> _Requirement_: Once you have read the listing, print all of it word for word.
====================
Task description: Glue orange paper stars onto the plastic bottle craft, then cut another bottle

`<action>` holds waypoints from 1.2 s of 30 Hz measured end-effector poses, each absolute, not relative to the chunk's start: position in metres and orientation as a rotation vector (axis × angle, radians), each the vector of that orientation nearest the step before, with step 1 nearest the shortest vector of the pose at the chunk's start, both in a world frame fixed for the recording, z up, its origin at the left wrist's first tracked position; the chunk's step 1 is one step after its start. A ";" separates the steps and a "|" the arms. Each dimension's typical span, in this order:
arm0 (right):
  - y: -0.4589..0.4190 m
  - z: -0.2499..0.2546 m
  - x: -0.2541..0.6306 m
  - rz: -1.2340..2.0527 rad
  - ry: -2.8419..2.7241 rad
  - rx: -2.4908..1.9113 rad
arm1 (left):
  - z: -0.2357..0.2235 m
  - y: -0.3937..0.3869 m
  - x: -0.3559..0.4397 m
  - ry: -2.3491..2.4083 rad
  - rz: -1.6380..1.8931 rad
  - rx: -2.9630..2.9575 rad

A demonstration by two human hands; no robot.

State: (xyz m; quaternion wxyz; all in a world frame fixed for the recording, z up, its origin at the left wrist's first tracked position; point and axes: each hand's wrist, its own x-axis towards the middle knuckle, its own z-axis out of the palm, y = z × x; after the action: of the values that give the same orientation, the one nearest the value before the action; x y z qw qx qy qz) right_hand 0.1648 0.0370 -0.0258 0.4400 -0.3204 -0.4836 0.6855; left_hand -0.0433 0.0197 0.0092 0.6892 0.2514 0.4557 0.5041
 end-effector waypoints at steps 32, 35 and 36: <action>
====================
> _Response area_:
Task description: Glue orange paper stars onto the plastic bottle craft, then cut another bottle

`<action>` holds waypoints from 1.2 s of 30 Hz measured end-effector poses, each absolute, not relative to the chunk's start: position in metres and orientation as a rotation vector (axis × angle, radians), each the vector of that orientation nearest the step before, with step 1 nearest the shortest vector of the pose at the chunk's start, both in a world frame fixed for the recording, z up, its origin at the left wrist's first tracked position; the chunk's step 1 is one step after its start. A ";" separates the steps and a "|" the arms. Each dimension's typical span, in this order:
arm0 (right):
  - y: -0.4589..0.4190 m
  - z: -0.2499..0.2546 m
  - x: -0.2541..0.6306 m
  - rz: -1.2340..2.0527 rad
  - ry: -2.8419..2.7241 rad
  - rx: -2.4908..1.9113 rad
arm1 (left):
  - z: -0.2357..0.2235 m
  - y: -0.3937..0.3869 m
  - x: -0.3559..0.4397 m
  - ry: -2.3491..2.4083 rad
  - rz: -1.6380..1.8931 rad
  - rx: -2.9630..2.9575 rad

A demonstration by two human hands; no robot.

State: (xyz m; quaternion wxyz; all in a world frame fixed for the recording, z up, its origin at the left wrist's first tracked position; point and axes: each hand's wrist, its own x-axis towards the middle knuckle, its own z-axis out of the palm, y = z × x; after the action: of the values that give the same orientation, the one nearest the value before the action; x y z qw qx qy qz) right_hand 0.1648 0.0370 -0.0258 0.4400 -0.3204 -0.4836 0.6855; left_hand -0.0433 0.0197 0.0092 0.6892 0.2514 0.4557 0.5041
 end-effector waypoints at steps 32, 35 and 36: <action>

The answer, as written, is complete.